What to produce:
The following data has a line with "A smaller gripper" and a line with "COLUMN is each". Write out exactly those lines and all the lines between them.

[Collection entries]
================================
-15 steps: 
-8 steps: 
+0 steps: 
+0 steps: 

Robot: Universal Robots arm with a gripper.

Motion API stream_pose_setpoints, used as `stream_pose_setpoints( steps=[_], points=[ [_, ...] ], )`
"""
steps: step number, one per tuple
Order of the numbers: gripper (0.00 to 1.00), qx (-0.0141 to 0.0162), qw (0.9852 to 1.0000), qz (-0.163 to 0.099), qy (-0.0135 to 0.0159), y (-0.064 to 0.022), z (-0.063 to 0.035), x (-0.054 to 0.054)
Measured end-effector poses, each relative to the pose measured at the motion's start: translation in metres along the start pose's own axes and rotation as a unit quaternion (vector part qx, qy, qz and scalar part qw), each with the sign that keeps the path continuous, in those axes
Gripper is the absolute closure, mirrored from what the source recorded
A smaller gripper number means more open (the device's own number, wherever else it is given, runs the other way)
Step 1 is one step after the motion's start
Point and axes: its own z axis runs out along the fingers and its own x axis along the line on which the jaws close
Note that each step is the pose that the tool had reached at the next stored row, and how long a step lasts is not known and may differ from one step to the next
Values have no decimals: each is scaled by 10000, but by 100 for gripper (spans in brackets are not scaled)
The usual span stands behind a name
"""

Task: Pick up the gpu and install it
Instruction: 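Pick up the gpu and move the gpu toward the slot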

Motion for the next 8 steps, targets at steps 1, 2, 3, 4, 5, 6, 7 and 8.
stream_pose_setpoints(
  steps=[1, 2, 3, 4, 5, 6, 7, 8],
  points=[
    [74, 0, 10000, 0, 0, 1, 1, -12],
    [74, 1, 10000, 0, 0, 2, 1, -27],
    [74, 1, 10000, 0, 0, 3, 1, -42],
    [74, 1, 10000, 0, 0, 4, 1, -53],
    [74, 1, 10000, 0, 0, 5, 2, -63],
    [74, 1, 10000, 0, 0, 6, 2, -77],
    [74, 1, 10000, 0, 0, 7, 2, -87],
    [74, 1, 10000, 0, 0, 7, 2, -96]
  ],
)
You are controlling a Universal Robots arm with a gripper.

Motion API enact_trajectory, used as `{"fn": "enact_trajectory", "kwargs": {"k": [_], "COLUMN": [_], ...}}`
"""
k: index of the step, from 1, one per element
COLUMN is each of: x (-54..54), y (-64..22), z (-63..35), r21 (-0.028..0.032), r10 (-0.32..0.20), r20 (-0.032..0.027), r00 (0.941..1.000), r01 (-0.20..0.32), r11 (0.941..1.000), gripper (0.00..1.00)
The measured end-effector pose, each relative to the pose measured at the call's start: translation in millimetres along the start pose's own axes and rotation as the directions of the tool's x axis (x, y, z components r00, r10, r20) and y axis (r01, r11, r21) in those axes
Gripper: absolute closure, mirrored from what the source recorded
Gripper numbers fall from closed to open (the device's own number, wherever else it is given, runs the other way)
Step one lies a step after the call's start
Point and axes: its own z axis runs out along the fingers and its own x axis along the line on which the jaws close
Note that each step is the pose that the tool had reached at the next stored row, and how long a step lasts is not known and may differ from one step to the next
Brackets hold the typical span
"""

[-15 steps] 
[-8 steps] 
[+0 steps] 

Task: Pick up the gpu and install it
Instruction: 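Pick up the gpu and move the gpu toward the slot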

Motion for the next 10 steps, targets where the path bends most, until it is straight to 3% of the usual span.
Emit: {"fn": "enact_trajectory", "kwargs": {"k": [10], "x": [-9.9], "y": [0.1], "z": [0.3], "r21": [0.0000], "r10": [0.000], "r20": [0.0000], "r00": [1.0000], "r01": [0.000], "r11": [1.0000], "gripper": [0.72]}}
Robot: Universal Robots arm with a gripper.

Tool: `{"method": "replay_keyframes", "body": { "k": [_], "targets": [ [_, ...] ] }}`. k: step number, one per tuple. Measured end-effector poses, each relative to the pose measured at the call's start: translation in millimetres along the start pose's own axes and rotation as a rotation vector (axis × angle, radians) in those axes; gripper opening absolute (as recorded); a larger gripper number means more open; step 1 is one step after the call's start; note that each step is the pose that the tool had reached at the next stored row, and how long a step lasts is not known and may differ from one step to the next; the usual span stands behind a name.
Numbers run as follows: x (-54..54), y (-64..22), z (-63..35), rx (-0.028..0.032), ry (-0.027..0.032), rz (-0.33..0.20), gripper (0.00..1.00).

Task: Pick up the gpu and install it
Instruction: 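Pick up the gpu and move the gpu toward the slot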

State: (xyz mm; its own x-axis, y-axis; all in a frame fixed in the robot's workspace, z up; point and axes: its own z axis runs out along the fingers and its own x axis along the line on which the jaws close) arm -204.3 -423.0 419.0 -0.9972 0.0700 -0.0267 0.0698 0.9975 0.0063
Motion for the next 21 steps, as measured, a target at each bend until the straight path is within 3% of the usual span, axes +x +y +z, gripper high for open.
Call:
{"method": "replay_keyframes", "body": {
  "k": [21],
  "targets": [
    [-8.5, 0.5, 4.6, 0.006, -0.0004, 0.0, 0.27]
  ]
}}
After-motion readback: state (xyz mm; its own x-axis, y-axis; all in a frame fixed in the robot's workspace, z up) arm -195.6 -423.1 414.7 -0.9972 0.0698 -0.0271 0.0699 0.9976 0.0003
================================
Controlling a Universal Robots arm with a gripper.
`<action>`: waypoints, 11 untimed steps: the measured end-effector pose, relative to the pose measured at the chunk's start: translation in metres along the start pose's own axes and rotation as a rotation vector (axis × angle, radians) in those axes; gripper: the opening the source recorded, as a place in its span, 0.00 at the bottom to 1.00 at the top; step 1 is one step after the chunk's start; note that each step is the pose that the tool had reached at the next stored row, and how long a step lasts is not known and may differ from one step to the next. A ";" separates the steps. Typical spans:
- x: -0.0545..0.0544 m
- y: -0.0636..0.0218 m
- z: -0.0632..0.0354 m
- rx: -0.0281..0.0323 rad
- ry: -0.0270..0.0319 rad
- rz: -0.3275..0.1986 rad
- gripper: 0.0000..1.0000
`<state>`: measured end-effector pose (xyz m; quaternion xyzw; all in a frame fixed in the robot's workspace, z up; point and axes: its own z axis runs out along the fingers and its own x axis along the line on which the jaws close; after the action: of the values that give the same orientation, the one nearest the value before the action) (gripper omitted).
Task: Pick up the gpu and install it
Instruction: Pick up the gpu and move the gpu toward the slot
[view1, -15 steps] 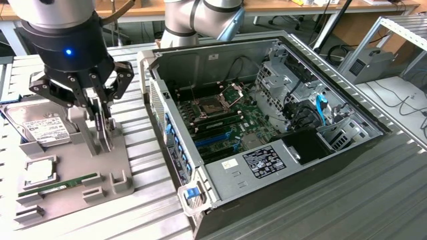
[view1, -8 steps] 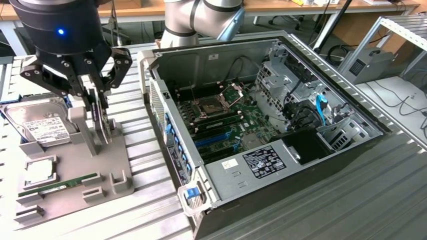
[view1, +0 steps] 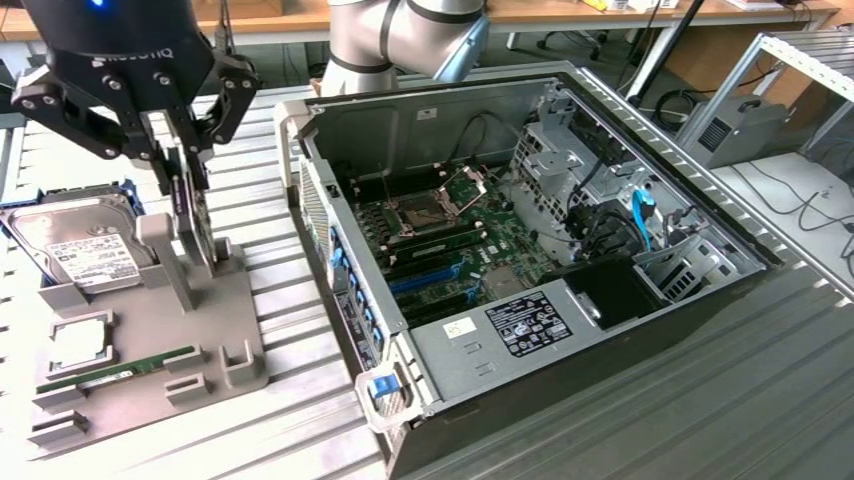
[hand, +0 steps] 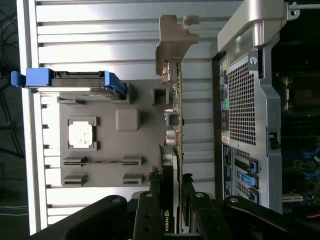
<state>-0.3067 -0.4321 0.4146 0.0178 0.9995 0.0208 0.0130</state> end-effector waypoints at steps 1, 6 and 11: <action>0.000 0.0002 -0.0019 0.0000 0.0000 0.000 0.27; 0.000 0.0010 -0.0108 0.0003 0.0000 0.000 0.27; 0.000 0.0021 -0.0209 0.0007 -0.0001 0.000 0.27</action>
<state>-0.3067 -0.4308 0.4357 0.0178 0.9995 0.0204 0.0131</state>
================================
Task answer:
A smaller gripper number means more open (the device's own number, wherever else it is given, runs the other way)
Step 1 is one step after the motion's start
Point and axes: its own z axis runs out along the fingers and its own x axis along the line on which the jaws close
Note that each step is the pose that the tool had reached at the next stored row, and how long a step lasts is not known and may differ from one step to the next
Values have no decimals: each is scaled by 10000, but by 100 for gripper (spans in brackets are not scaled)
The usual span stands behind a name
"""

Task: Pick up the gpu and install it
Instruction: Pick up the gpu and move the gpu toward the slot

Motion for the next 8 steps, targets at steps 1, 2, 3, 4, 5, 6, 7 and 8.
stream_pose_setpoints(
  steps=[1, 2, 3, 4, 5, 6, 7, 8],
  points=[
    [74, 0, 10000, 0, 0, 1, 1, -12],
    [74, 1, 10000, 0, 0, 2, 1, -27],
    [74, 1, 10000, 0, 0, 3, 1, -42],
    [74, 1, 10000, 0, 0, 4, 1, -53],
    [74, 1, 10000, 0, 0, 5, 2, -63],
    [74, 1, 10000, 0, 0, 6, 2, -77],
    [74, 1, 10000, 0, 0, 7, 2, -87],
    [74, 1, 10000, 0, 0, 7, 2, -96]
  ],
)
You are controlling a Universal Robots arm with a gripper.

Motion API enact_trajectory, used as `{"fn": "enact_trajectory", "kwargs": {"k": [_], "COLUMN": [_], ...}}`
"""
k: index of the step, from 1, one per element
COLUMN is each of: x (-54..54), y (-64..22), z (-63..35), r21 (-0.028..0.032), r10 (-0.32..0.20), r20 (-0.032..0.027), r00 (0.941..1.000), r01 (-0.20..0.32), r11 (0.941..1.000), gripper (0.00..1.00)

That finishes the output for this exercise.